Jeff Skinner's effort and willingness to go to scoring areas on the ice is still evident, but his inability to be an offensive contributor of late has contributed in stalling Carolina's offense. (Photo by LTD)
The Carolina Hurricanes allowed their Southeast Division foe to jump out to a two-goal lead before rallying to force a tie and earn a point. But Atlanta's Tim Stapleton scored on a 2-on-1 transition goal to give the Thrashers the win in overtime, 3-2, at the RBC Center. Here are five observations from Wednesday's game.
1. Coach Paul Maurice's new fangled forward lines didn't last long, with Erik Cole jumping off the top line to join Jeff Skinner and Jussi Jokinen, while Tuomo Ruutu went to Eric Staal's wing with Cory Stillman during the game. It appears Maurice is trying anything and everything to get Skinner, the Canes No. 2 scorer, going. Other than an inconsequential goal late in the Chicago loss, Skinner has not scored since Feb. 18 and has just four points in the last eight games. In most circumstances, you could live with your 18-year-old rookie hitting a bit of a wall, but Carolina has relied on Skinner so much to provide extra scoring punch that his slump has triggered an avalanche of offensive problems up and down the lineup. For example, Ruutu has just one point (a goal) in his last nine games.

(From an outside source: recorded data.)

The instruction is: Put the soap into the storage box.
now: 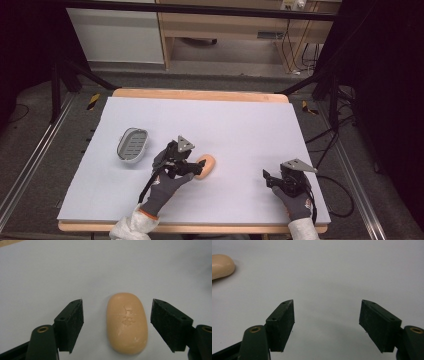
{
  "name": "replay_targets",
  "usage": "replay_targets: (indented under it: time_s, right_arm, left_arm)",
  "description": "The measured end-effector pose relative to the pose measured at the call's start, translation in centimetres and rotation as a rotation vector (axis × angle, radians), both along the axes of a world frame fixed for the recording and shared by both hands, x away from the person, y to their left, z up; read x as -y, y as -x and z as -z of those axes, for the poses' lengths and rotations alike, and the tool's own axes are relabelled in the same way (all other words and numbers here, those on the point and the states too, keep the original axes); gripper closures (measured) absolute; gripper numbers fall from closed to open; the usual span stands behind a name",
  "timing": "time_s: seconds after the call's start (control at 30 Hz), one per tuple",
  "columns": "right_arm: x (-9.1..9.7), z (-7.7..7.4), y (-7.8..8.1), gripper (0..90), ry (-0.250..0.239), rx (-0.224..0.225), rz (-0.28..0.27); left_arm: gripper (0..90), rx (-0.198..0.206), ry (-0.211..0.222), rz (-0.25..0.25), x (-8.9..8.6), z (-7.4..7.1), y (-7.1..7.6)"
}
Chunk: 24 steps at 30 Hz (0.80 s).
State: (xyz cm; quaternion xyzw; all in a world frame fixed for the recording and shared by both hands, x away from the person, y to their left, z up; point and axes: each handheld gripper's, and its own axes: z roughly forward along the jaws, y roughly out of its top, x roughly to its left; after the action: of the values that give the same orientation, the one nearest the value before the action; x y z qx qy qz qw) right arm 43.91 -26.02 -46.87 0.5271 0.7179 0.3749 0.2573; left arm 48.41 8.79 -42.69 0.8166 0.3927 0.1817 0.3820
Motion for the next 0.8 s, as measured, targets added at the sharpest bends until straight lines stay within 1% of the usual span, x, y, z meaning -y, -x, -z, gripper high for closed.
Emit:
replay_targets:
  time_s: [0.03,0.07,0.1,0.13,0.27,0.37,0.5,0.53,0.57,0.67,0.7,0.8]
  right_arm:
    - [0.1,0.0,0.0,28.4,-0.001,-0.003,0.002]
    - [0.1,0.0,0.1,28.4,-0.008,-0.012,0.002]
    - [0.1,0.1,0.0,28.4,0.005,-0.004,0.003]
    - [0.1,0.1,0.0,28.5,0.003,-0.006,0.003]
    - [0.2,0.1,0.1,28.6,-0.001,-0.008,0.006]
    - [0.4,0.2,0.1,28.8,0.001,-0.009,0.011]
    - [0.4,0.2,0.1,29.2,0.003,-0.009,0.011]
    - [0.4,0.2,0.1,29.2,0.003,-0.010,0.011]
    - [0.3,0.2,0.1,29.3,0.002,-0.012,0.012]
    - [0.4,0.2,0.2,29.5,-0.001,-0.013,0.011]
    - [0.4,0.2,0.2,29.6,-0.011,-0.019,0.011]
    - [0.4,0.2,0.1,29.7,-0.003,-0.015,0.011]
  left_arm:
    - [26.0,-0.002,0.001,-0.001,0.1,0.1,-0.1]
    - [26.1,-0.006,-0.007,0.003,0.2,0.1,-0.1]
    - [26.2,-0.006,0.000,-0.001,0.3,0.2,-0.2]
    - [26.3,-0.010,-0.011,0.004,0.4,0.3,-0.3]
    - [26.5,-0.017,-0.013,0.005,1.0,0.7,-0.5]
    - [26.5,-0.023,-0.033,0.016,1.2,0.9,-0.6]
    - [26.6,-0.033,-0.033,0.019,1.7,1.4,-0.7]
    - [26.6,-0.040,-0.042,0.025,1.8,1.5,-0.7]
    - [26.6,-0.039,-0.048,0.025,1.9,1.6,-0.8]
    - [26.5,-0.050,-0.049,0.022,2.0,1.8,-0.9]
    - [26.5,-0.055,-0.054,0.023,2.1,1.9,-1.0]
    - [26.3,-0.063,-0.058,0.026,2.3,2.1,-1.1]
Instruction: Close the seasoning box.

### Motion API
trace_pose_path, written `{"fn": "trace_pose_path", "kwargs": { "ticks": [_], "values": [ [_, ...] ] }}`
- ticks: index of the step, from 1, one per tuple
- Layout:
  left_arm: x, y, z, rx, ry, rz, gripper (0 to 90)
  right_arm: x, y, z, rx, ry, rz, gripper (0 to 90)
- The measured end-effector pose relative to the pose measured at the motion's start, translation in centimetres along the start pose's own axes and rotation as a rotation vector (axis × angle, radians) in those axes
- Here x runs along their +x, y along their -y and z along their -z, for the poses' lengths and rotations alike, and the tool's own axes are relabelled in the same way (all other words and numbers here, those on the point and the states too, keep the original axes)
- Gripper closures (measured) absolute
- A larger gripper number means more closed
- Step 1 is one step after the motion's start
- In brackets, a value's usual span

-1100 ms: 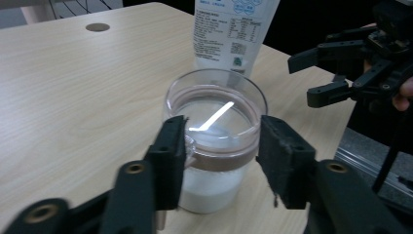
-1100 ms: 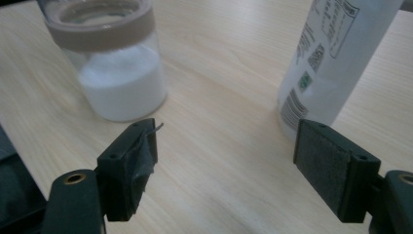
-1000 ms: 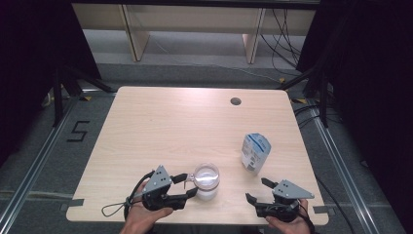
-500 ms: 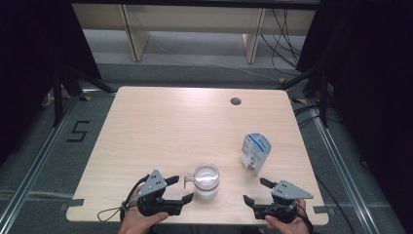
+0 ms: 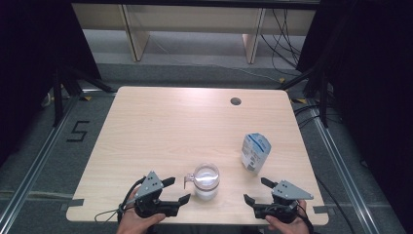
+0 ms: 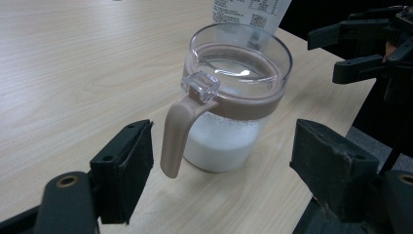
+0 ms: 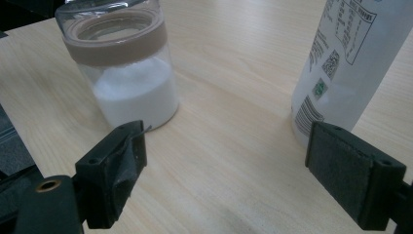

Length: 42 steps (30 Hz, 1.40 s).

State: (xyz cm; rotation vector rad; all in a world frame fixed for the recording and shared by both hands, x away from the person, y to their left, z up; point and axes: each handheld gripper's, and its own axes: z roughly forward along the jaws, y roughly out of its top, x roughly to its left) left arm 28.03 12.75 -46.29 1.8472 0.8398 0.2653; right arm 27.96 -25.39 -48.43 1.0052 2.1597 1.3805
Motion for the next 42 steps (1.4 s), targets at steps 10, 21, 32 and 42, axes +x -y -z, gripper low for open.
{"fn": "trace_pose_path", "kwargs": {
  "ticks": [10,21,32,42],
  "values": [
    [0.1,0.6,0.2,0.005,-0.019,0.027,23.1,0.2,0.0,0.3,0.03,-0.004,-0.018,15.9],
    [0.1,1.6,0.6,0.019,-0.021,0.035,23.1,0.4,0.0,0.2,0.024,-0.029,-0.011,15.9],
    [-0.3,2.6,0.8,0.03,0.009,0.016,20.6,1.1,0.2,0.6,0.032,-0.017,0.002,15.9],
    [-1.3,3.3,0.8,0.049,0.033,-0.046,15.3,1.6,0.7,1.0,0.052,-0.024,0.001,15.9]
  ]
}}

2. Speaking of scoring slumps, Brandon Sutter has re-entered the goal void. In December and January he went 16 games without scoring, but broke thru with five tallies in his next seven. But he hasn't scored since, a 14-game run without a goal. One can't stress enough how vital Sutter is Carolina's defensive efforts — a fun stat: he still has not been worse than a minus-1 in any game this season — so any scoring he does is truly gravy, but if there's ever been a time when the Canes needed him to step up his offensive production, it's now.
3. When Carolina fell behind 2-0 in the first period, it would not have been difficult to predict that Troy Bodie would be called on to swing the momentum. What was unexpected was that Bodie did it by scoring his first goal as a Hurricane, and not by having to face off against someone like Eric Boulton. It had been almost a year since Bodie last scored — he tallied a shorthanded goal for the Ducks in a 5-2 win over Colorado on March 21, 2010 — but you can bet he'd rather make his impact filling the nets than dropping the gloves.

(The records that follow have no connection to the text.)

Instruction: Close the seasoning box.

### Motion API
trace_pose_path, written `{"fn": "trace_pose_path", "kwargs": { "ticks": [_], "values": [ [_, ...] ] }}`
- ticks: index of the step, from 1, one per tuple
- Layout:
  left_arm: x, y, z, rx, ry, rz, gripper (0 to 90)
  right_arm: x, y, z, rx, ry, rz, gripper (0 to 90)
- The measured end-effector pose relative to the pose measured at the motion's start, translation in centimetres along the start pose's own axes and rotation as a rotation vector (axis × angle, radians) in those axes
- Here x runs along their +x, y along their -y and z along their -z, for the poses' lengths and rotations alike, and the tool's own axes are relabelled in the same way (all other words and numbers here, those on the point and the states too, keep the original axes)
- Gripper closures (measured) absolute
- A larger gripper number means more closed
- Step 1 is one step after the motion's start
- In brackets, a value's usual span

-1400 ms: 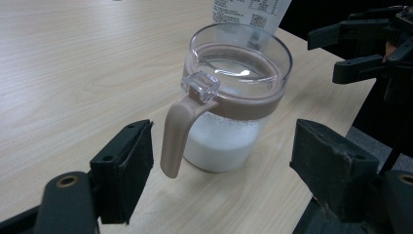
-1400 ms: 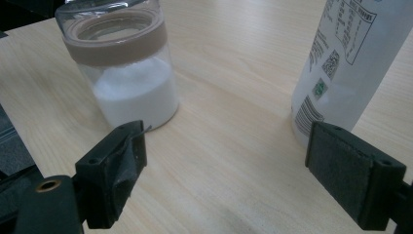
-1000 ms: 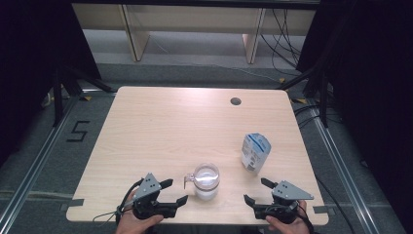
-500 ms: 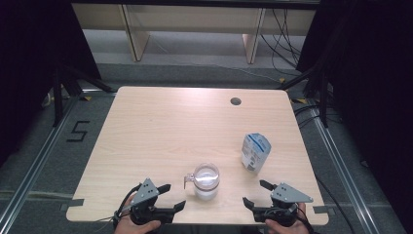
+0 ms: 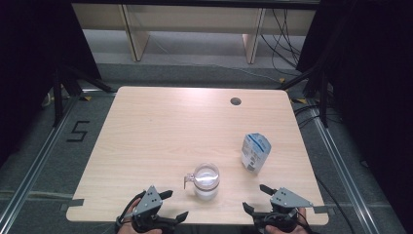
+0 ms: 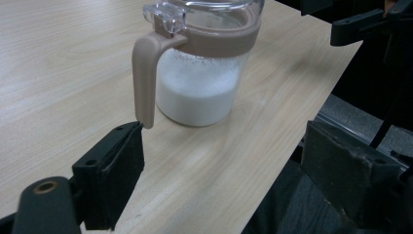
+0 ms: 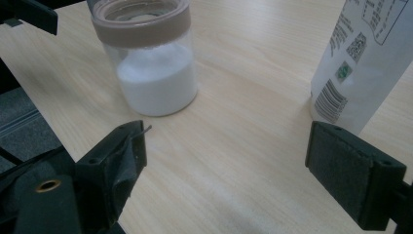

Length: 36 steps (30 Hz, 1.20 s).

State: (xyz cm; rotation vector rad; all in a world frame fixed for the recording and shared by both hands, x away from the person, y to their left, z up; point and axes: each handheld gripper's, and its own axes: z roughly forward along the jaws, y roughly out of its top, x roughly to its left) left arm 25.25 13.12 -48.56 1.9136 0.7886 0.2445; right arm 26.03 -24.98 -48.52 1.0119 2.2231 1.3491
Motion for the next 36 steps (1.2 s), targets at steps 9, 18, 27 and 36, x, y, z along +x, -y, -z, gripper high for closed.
{"fn": "trace_pose_path", "kwargs": {
  "ticks": [9,18,27,36],
  "values": [
    [-0.3,0.8,0.0,0.023,-0.022,-0.012,15.2,0.4,0.4,0.2,0.019,-0.024,-0.005,15.9],
    [-0.8,1.2,-0.2,0.021,-0.036,-0.01,15.3,0.9,0.8,0.3,0.046,-0.034,0.014,15.9],
    [-0.4,1.3,-0.2,0.009,-0.042,-0.019,15.3,1.1,1.0,0.3,0.058,-0.031,0.02,15.9],
    [-0.5,1.4,-0.5,0.012,-0.053,0.008,15.3,1.2,1.0,0.4,0.061,-0.01,0.006,15.9]
  ]
}}
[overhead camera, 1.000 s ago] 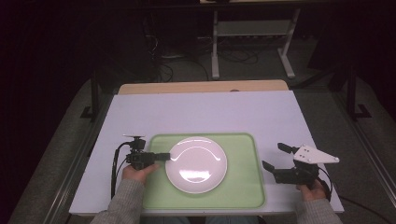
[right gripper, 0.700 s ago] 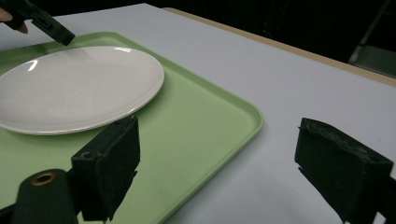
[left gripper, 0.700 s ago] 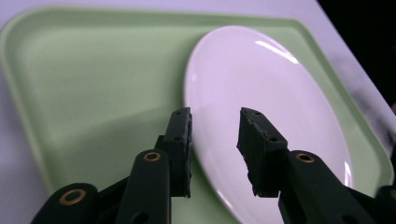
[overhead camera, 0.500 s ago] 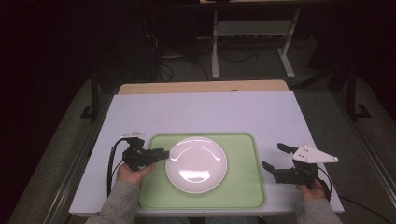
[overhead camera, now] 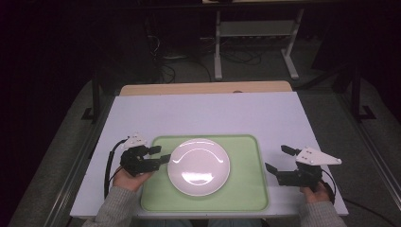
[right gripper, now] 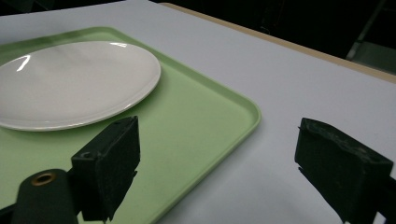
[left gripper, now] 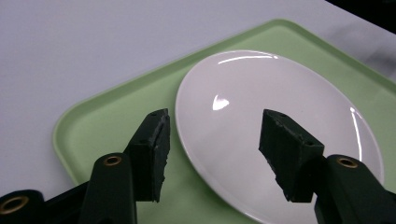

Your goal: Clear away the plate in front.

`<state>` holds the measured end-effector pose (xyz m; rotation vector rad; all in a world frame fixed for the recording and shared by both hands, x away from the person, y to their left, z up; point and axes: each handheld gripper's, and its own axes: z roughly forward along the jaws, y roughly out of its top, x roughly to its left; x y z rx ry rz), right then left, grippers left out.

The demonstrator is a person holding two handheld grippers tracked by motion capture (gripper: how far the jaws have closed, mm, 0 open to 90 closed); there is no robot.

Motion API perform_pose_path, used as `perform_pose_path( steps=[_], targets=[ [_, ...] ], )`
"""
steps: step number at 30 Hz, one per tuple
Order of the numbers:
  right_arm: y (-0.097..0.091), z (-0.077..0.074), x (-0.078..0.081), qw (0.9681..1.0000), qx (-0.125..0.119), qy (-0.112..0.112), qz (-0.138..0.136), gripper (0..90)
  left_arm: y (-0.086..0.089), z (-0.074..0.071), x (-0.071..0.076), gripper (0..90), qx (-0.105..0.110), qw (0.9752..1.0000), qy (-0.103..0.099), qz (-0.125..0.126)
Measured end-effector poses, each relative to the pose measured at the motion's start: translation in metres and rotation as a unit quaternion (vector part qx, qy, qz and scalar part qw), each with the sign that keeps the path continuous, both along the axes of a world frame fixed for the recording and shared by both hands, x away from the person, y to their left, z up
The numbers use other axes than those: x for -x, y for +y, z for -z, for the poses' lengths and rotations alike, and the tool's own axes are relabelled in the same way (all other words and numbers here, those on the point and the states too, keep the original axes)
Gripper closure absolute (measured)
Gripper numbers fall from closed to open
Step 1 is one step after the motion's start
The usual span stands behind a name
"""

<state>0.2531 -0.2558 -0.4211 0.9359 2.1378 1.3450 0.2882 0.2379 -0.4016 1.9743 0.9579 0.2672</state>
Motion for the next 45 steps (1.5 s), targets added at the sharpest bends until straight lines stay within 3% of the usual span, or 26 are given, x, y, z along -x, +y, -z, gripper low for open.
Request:
perform_pose_path(
  steps=[7,13,18,22,45],
  targets=[
    [-0.001,0.0,0.0,1.0,0.0,0.001,0.004,13.3,0.005,-0.004,0.006,38.6,-0.014,0.9993,-0.035,0.002],
    [-0.002,0.001,0.0,1.0,0.002,0.0,0.006,13.3,0.011,-0.006,0.01,35.4,-0.02,0.9986,-0.049,-0.002],
    [-0.003,0.001,-0.001,1.0,0.002,0.001,0.008,13.3,0.017,-0.008,0.014,35.3,-0.03,0.9963,-0.081,-0.001],
    [-0.003,0.001,-0.001,1.0,0.002,0.0,0.01,13.3,0.022,-0.01,0.017,33.4,-0.037,0.9949,-0.094,-0.007],
    [-0.005,0.002,-0.001,0.9999,0.006,0.006,0.01,13.3,0.055,-0.006,0.034,27.4,-0.03,0.9911,-0.122,-0.042]
  ],
)
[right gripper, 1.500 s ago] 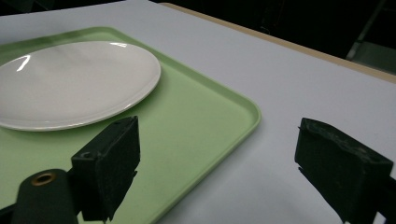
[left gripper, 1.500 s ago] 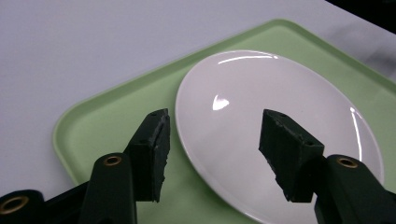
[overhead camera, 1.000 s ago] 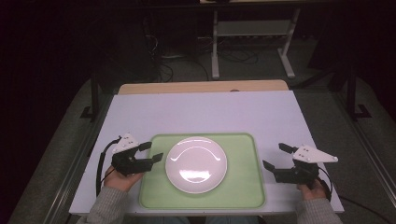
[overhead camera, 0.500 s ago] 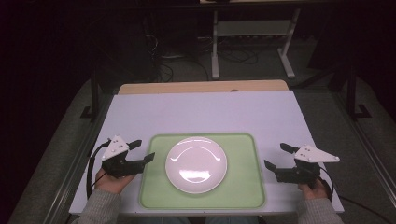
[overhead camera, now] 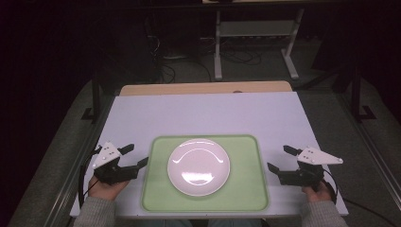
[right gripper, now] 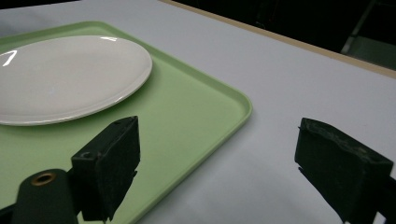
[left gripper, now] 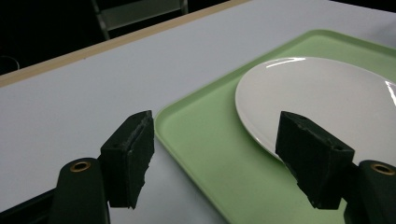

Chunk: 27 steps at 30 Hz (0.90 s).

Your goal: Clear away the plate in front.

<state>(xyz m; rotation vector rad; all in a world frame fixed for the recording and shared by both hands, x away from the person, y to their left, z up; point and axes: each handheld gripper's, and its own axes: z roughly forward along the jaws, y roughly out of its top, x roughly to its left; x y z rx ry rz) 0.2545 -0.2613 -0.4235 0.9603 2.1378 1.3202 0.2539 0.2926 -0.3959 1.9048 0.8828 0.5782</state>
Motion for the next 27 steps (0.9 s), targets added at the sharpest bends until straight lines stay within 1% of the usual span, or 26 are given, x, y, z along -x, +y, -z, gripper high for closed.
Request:
perform_pose_path(
  steps=[1,3,8,10,14,18,21,23,27],
  targets=[
    [0.0,0.0,0.0,1.0,0.0,0.0,0.0,13.3,0.001,0.0,0.001,27.1,0.004,1.0,0.0,0.0],
    [0.001,0.0,0.0,1.0,0.002,0.0,-0.001,13.3,0.003,0.001,0.002,27.1,0.004,1.0,-0.001,-0.003],
    [0.001,0.001,0.0,1.0,0.004,0.001,-0.004,13.3,0.008,0.002,0.004,26.6,-0.003,1.0,-0.004,-0.009],
    [0.001,0.001,0.0,1.0,0.004,0.002,-0.004,13.3,0.01,0.002,0.005,26.6,-0.002,0.9999,-0.004,-0.012],
    [0.002,0.001,0.0,1.0,0.008,0.004,-0.005,13.3,0.015,0.005,0.007,26.2,0.004,0.9998,-0.007,-0.019],
    [0.003,0.001,0.0,0.9999,0.012,0.006,-0.007,13.3,0.019,0.01,0.008,26.1,0.01,0.9996,-0.004,-0.028],
    [0.004,0.001,0.0,0.9998,0.014,0.006,-0.009,13.3,0.021,0.011,0.009,26.1,0.007,0.9994,-0.005,-0.034],
    [0.004,0.001,0.0,0.9998,0.014,0.006,-0.011,13.3,0.022,0.013,0.01,26.1,0.016,0.9992,-0.006,-0.036],
    [0.005,0.002,0.0,0.9997,0.017,0.007,-0.015,13.3,0.023,0.015,0.009,25.8,0.016,0.999,-0.003,-0.041]
  ],
)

4. Fellow fourth liner Jerome Samson continues to do the right things, particularly in the offensive zone, but it's hard not to notice why he, like so many elite AHL forwards, is struggling to replicate his minor league success. Samson bobbled one pass in the slot that should have resulted in a prime scoring chance, and overall you can see that he's usually a half second slow with his reaction time. That small moment doesn't hurt you much in the minors, but it's the difference between scoring to not even getting a chance in the NHL. Perhaps breaking through and finally scoring a goal will help Samson, but right not he is showing why it will be tough for him to crack the top nine and be anything more than a grinding fourth liner in the NHL.

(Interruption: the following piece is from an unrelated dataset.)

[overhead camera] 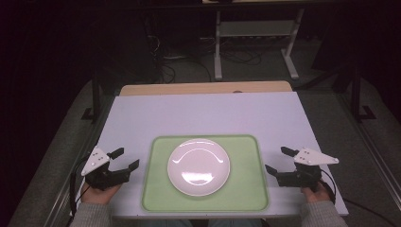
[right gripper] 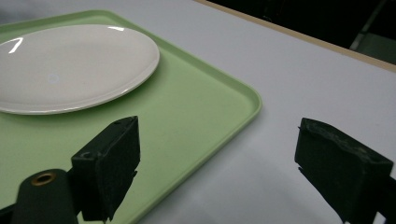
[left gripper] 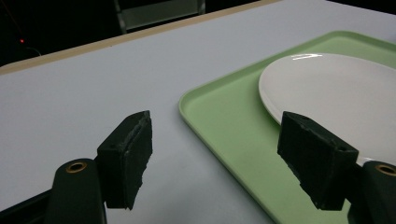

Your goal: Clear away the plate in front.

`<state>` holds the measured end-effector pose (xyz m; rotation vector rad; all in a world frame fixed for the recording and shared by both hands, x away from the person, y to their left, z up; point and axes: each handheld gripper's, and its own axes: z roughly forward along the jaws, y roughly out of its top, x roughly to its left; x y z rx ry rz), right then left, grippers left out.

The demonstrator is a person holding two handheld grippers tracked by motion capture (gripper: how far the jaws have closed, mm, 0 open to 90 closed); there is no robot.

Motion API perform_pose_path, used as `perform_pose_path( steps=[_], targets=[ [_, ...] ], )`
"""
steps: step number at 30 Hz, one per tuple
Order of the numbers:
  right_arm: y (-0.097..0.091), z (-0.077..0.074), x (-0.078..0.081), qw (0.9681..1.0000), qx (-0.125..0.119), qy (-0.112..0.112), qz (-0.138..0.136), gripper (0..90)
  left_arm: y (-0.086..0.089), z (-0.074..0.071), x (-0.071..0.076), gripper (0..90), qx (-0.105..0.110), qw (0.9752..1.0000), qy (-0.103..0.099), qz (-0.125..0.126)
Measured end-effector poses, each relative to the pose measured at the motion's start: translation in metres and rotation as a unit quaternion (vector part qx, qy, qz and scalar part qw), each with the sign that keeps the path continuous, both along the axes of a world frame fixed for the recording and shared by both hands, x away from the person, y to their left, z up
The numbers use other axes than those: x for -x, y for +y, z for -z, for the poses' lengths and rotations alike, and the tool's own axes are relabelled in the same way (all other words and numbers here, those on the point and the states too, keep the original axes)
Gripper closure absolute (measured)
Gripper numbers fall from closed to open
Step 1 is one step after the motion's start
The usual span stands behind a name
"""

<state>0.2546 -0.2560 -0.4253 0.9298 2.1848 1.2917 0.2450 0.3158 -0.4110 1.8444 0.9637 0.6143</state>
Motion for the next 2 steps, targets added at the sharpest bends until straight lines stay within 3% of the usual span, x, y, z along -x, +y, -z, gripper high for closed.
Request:
perform_pose_path(
  steps=[2],
  targets=[
    [0.0008,0.0002,-0.0001,1.0,0.001,0.001,-0.001,13.3,-0.0003,0.0004,0.0,25.7,-0.003,1.0,0.0,0.0]
  ],
)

5. If Erik Cole doesn't re-sign in Carolina — and his return seems more and more likely every day, given his impact and ties to the area — Thrashers GM Rick Dudley is practically obligated to signing him in Atlanta simply to keep him off the opposing bench. Cole now has four goals in five games against Atlanta this season, and all have been clutch. He has 16 shots on goal against the Thrashers this season, a 3.2 per game average that is only topped by the 14 shots he has in three games vs. Ottawa among opponents the Canes have played more than once. Cole is on pace for 51 points, which would match his total from 2007-08 and make him a four-time 50-point player. That would tie him with Jeff O'Neill and Sami Kapanen and put him behind only Eric Staal (six 50-point seasons), Rod Brind`Amour (six), Ron Francis (five), and Ray Whitney (five) in Hurricanes history.